**Description of the task**. Retype the data exactly. Spelling and punctuation stay as they are.

**Available data**.
%%
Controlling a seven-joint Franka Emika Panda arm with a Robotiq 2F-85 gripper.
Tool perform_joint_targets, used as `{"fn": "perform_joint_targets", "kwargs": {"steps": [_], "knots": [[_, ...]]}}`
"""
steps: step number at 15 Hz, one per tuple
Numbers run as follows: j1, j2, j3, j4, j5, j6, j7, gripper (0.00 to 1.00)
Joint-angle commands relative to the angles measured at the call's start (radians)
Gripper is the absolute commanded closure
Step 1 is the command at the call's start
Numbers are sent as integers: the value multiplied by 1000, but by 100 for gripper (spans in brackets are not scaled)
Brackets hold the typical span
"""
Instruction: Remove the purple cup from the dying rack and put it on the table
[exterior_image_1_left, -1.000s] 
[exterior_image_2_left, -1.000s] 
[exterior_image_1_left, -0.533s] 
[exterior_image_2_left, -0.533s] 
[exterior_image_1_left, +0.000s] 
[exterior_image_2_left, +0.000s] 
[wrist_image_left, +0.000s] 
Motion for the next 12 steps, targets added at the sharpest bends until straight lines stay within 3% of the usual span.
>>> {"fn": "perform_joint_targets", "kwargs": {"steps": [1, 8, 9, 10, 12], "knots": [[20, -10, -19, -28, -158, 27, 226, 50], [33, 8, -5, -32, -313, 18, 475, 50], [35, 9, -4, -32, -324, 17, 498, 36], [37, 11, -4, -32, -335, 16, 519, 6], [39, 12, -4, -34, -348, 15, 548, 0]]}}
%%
**Response to the task**.
Controlling a seven-joint Franka Emika Panda arm with a Robotiq 2F-85 gripper.
Tool perform_joint_targets, used as `{"fn": "perform_joint_targets", "kwargs": {"steps": [_], "knots": [[_, ...]]}}`
"""
steps: step number at 15 Hz, one per tuple
Numbers run as follows: j1, j2, j3, j4, j5, j6, j7, gripper (0.00 to 1.00)
Joint-angle commands relative to the angles measured at the call's start (radians)
Gripper is the absolute commanded closure
Step 1 is the command at the call's start
Numbers are sent as integers: the value multiplied by 1000, but by 100 for gripper (spans in brackets are not scaled)
Brackets hold the typical span
"""
Instruction: Remove the purple cup from the dying rack and put it on the table
[exterior_image_1_left, -1.000s] 
[exterior_image_2_left, -1.000s] 
[exterior_image_1_left, -0.533s] 
[exterior_image_2_left, -0.533s] 
[exterior_image_1_left, +0.000s] 
[exterior_image_2_left, +0.000s] 
[wrist_image_left, +0.000s] 
Motion for the next 12 steps, targets added at the sharpest bends until straight lines stay within 3% of the usual span.
>>> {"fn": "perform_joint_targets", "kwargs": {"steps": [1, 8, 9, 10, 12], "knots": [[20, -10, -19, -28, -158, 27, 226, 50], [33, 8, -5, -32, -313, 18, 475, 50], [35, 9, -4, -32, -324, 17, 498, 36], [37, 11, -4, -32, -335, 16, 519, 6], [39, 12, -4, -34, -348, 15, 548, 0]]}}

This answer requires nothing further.